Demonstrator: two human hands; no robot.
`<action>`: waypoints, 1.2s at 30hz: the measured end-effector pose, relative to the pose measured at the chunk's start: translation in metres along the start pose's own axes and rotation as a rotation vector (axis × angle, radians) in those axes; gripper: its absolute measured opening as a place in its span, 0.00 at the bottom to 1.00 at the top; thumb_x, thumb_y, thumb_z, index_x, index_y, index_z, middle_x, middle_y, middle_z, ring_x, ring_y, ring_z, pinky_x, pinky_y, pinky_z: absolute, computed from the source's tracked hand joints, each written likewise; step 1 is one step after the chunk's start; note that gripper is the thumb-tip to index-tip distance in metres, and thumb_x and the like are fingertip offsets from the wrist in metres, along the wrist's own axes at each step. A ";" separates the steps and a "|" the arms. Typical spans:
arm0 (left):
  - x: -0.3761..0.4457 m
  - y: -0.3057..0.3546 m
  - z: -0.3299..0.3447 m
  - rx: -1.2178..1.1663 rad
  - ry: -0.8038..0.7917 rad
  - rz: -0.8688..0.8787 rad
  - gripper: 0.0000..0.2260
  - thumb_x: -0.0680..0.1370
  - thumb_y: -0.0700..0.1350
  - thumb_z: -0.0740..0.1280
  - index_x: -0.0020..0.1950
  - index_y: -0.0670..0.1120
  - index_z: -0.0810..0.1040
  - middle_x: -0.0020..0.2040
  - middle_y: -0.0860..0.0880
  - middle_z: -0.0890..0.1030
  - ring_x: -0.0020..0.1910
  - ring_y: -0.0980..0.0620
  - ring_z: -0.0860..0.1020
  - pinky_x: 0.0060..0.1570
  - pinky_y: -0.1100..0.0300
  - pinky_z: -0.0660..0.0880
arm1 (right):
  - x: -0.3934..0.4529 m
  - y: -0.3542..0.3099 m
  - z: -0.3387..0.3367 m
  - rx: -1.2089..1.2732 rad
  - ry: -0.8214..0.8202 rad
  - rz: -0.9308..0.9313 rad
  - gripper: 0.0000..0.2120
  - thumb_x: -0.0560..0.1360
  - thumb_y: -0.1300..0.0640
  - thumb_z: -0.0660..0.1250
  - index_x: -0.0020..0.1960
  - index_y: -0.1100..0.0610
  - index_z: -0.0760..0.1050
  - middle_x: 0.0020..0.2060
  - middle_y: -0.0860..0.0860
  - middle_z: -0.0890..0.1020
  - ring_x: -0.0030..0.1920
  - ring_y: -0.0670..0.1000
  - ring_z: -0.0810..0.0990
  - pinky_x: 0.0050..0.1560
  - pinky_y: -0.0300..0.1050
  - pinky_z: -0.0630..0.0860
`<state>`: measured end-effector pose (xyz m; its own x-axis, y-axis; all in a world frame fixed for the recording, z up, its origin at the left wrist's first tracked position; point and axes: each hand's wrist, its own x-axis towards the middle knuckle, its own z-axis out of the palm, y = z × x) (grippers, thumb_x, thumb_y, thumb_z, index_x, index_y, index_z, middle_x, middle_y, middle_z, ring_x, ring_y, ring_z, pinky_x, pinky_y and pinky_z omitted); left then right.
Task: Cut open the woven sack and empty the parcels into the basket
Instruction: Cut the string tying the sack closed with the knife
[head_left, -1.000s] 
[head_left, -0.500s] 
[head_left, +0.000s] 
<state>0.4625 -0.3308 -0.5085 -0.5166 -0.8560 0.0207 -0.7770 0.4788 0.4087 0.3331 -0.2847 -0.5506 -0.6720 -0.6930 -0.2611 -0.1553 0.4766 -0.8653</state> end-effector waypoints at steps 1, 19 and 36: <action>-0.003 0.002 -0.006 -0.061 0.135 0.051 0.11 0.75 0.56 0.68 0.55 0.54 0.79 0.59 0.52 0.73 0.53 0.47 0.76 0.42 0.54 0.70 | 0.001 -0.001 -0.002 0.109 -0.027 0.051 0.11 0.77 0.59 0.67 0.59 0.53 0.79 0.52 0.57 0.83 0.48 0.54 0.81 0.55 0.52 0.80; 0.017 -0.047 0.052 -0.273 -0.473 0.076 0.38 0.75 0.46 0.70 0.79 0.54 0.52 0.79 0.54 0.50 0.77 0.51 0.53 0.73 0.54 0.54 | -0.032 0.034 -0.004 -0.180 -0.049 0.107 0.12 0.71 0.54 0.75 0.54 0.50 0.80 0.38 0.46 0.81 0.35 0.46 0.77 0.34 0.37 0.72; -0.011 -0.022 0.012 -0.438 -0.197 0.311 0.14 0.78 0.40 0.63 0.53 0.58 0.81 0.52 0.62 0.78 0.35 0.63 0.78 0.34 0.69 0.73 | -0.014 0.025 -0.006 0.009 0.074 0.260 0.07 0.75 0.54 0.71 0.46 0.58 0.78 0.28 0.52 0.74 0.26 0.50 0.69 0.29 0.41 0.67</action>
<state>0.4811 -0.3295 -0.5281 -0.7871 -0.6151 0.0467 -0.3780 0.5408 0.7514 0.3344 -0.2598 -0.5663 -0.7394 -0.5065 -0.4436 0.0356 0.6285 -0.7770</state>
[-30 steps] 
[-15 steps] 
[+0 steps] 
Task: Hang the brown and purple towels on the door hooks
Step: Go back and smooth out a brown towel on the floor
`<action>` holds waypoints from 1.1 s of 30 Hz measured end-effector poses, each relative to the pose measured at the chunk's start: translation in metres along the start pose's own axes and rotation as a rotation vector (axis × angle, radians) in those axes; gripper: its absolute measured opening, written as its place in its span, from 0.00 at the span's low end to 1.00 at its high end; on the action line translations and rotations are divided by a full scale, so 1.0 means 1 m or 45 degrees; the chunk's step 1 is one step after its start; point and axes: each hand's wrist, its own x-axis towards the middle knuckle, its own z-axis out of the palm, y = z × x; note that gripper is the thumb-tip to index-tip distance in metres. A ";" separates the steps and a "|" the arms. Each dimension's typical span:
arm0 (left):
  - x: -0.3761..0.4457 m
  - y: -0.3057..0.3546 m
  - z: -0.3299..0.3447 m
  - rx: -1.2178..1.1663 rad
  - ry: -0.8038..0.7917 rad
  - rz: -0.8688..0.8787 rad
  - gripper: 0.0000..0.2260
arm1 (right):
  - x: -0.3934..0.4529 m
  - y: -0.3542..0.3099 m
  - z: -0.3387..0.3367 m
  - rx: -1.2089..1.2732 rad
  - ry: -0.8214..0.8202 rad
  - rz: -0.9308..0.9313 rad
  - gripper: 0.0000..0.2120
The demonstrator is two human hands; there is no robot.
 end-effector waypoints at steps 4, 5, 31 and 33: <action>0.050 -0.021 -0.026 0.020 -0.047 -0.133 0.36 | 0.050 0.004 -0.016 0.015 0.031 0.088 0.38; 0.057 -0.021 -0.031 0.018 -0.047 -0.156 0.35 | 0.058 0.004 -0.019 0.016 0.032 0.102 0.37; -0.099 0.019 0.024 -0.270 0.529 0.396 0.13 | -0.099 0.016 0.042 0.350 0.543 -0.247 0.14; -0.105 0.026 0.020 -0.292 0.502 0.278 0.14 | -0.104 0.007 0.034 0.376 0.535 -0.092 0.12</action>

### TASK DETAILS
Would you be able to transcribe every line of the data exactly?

### TASK ANSWER
Demonstrator: two human hands; no robot.
`<action>`: waypoints, 1.2s at 30hz: the measured end-effector pose, relative to the pose measured at the chunk's start: translation in metres along the start pose's own axes and rotation as a rotation vector (axis × angle, radians) in those axes; gripper: its absolute measured opening as a place in its span, 0.00 at the bottom to 1.00 at the top; thumb_x, thumb_y, thumb_z, index_x, index_y, index_z, middle_x, middle_y, middle_z, ring_x, ring_y, ring_z, pinky_x, pinky_y, pinky_z: absolute, computed from the source's tracked hand joints, each written likewise; step 1 is one step after the chunk's start; note that gripper is the thumb-tip to index-tip distance in metres, and thumb_x and the like are fingertip offsets from the wrist in metres, along the wrist's own axes at each step. A ";" separates the steps and a "|" the arms. Typical spans:
arm0 (left):
  - x: -0.3761..0.4457 m
  - y: -0.3057..0.3546 m
  - z: -0.3299..0.3447 m
  - rx: -1.2178..1.1663 rad
  - ry: -0.8038..0.7917 rad
  - rz: -0.8688..0.8787 rad
  - gripper: 0.0000..0.2260
  - thumb_x: -0.0680..0.1370
  - thumb_y: -0.0700..0.1350
  - thumb_z: -0.0740..0.1280
  - index_x: -0.0020..0.1950
  - index_y: -0.0670..0.1120
  - index_z: -0.0810..0.1040
  - middle_x: -0.0020..0.2040
  - middle_y: -0.0860..0.0880
  - middle_z: -0.0890..0.1030
  - ring_x: -0.0020..0.1910
  - ring_y: -0.0980..0.0620
  - ring_z: -0.0860..0.1020
  - pinky_x: 0.0060..0.1570
  - pinky_y: -0.1100..0.0300
  - pinky_z: -0.0660..0.0880
arm1 (right):
  - x: -0.3934..0.4529 m
  - y: -0.3542..0.3099 m
  - z: -0.3387..0.3367 m
  - rx: -1.2089..1.2732 rad
  - ry: -0.8214..0.8202 rad
  - rz: -0.9308..0.9313 rad
  - gripper: 0.0000..0.2120
  - thumb_x: -0.0560..0.1360
  - thumb_y: -0.1300..0.0640
  - thumb_z: -0.0660..0.1250
  - index_x: -0.0020..0.1960
  - index_y: -0.1100..0.0610
  - index_z: -0.0760..0.1050
  - middle_x: 0.0020..0.2060
  - middle_y: -0.0860..0.0860
  - middle_z: -0.0890..0.1020
  - ring_x: -0.0030..0.1920
  - ring_y: -0.0670..0.1000
  - ring_z: -0.0810..0.0990
  - pinky_x: 0.0050..0.1560
  - pinky_y: -0.0300..0.1050
  - pinky_z: -0.0630..0.0860
`<state>`: measured end-effector pose (xyz m; its own x-axis, y-axis; all in a world frame fixed for the recording, z up, its origin at the left wrist's first tracked position; point and axes: each hand's wrist, its own x-axis towards the middle knuckle, its own z-axis out of the palm, y = z × x) (grippers, thumb_x, thumb_y, thumb_z, index_x, index_y, index_z, middle_x, middle_y, middle_z, ring_x, ring_y, ring_z, pinky_x, pinky_y and pinky_z omitted); left then right.
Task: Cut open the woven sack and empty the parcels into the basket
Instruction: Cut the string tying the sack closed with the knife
[head_left, -1.000s] 
[head_left, -0.500s] 
[head_left, +0.000s] 
<state>0.4625 -0.3308 -0.5085 -0.5166 -0.8560 0.0207 -0.7770 0.4788 0.4087 0.3331 -0.2847 -0.5506 -0.6720 -0.6930 -0.2611 -0.1553 0.4766 -0.8653</state> end-effector waypoints at steps 1, 19 and 36: <action>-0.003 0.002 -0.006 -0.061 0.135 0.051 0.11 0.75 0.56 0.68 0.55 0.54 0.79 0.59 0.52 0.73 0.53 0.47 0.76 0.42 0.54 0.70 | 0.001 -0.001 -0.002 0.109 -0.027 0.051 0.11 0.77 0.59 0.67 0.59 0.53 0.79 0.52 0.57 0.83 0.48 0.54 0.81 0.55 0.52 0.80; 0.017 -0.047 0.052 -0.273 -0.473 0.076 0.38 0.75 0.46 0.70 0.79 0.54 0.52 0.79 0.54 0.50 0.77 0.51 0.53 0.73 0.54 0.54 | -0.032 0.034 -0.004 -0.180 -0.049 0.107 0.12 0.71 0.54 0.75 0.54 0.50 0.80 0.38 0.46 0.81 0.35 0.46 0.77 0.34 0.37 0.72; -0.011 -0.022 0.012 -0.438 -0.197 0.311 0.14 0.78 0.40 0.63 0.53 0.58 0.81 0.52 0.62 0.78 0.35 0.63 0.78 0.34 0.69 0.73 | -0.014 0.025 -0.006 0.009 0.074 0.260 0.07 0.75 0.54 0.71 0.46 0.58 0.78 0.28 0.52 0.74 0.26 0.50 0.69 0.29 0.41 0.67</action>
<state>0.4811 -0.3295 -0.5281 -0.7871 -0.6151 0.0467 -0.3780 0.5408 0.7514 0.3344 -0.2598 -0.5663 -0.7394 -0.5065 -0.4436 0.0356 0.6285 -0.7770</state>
[-30 steps] 
[-15 steps] 
[+0 steps] 
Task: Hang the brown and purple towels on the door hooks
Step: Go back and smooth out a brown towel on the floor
`<action>` holds waypoints from 1.1 s of 30 Hz measured end-effector poses, each relative to the pose measured at the chunk's start: translation in metres along the start pose's own axes and rotation as a rotation vector (axis × angle, radians) in those axes; gripper: its absolute measured opening, written as its place in its span, from 0.00 at the span's low end to 1.00 at its high end; on the action line translations and rotations are divided by a full scale, so 1.0 means 1 m or 45 degrees; the chunk's step 1 is one step after its start; point and axes: each hand's wrist, its own x-axis towards the middle knuckle, its own z-axis out of the palm, y = z × x; note that gripper is the thumb-tip to index-tip distance in metres. A ";" separates the steps and a "|" the arms. Each dimension's typical span:
arm0 (left):
  - x: -0.3761..0.4457 m
  - y: -0.3057..0.3546 m
  - z: -0.3299..0.3447 m
  - rx: -1.2178..1.1663 rad
  - ry: -0.8038..0.7917 rad
  - rz: -0.8688..0.8787 rad
  - gripper: 0.0000..0.2260
arm1 (right):
  - x: -0.3934..0.4529 m
  - y: -0.3542..0.3099 m
  - z: -0.3387..0.3367 m
  - rx: -1.2089..1.2732 rad
  - ry: -0.8214..0.8202 rad
  - rz: -0.9308..0.9313 rad
  - gripper: 0.0000..0.2120
The demonstrator is two human hands; there is no robot.
 end-effector waypoints at steps 4, 5, 31 and 33: <action>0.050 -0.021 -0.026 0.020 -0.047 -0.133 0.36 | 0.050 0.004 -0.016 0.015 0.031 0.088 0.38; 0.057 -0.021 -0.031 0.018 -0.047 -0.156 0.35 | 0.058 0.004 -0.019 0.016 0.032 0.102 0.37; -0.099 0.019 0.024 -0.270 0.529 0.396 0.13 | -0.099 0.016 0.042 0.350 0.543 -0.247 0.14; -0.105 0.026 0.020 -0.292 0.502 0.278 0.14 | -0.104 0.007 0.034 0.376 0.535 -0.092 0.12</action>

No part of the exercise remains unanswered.